Science and Morality in Tibet: Translating "Research" Across Cultures
Location(s): China
Description
This research proposes to study processes of scientific research as they are negotiated and debated in and around secular versus religious conceptions of truth in cross-cultural collaborative biomedical studies in Lhasa, Tibet. Although the concept of empirical study is not new to Tibet, the basic methods of clinical scientific biomedical research had no precedent in this locale until recently. In particular, the idea of secularist approaches to knowledge by way of experimentation or contemplation of the empirical world in what can be labeled "research" has only a very short history there. Tibetan approaches to medical truth were historically embedded in Buddhist discourse, in which morality constituted a foundation for knowing both the empirical world and how it worked. Today, biomedical research is being undertaken in collaborative research programs, and observation of them suggests that the transfer of scientific methodology from Western to Tibetan culture requires intensive negotiation and debate not only in terms of basic research concepts but specifically in and around ideas of morality and secularism in relation to truth claims and empirical results.
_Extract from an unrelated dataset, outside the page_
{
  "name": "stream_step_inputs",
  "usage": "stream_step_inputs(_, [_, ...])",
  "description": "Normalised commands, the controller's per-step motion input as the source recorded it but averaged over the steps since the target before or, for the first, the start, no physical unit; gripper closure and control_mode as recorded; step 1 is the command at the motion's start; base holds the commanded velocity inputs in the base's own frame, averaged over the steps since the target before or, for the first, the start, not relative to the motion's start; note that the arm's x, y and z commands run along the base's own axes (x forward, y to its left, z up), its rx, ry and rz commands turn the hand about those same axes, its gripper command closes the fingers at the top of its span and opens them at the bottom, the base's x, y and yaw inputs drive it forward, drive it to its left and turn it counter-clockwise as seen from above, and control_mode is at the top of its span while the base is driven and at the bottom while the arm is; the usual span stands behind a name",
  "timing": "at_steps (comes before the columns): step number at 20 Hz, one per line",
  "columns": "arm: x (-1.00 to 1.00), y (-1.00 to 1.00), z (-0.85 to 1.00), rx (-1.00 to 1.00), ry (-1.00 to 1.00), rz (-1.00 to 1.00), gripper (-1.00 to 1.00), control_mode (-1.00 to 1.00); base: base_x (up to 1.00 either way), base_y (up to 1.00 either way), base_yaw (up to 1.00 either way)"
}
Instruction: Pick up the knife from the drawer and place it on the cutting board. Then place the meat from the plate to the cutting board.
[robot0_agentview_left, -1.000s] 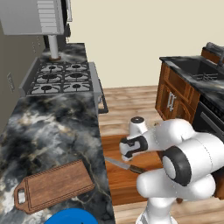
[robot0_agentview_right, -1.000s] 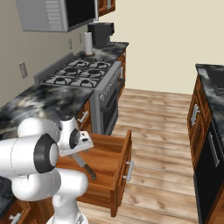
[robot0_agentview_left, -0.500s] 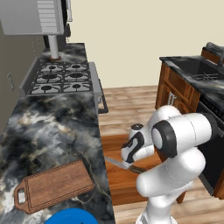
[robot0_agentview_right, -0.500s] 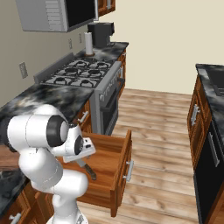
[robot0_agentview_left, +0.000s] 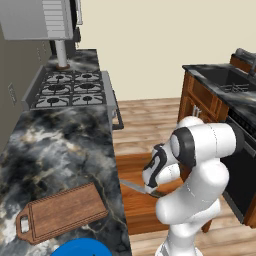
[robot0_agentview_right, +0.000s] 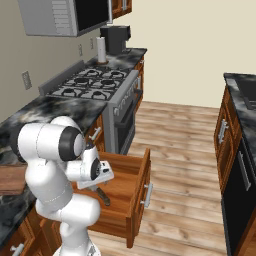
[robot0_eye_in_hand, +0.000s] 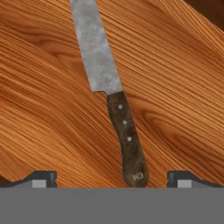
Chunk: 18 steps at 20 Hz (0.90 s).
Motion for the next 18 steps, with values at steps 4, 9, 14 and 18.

This research will further our knowledge of how science travels and translates across cultures, particularly cultures in which empirical approaches to nature are still mediated by religious worldviews. It will add to our general knowledge of the constitutive role played by social and cultural contexts in creating shared meaning and practical bases for doing "research" in transnational forms of biomedical science. In particular, it will add to our knowledge of the subtle ways in which moral possibilities are variously enabled, denied and debated in and through scientific endeavors as they cross cultural borders.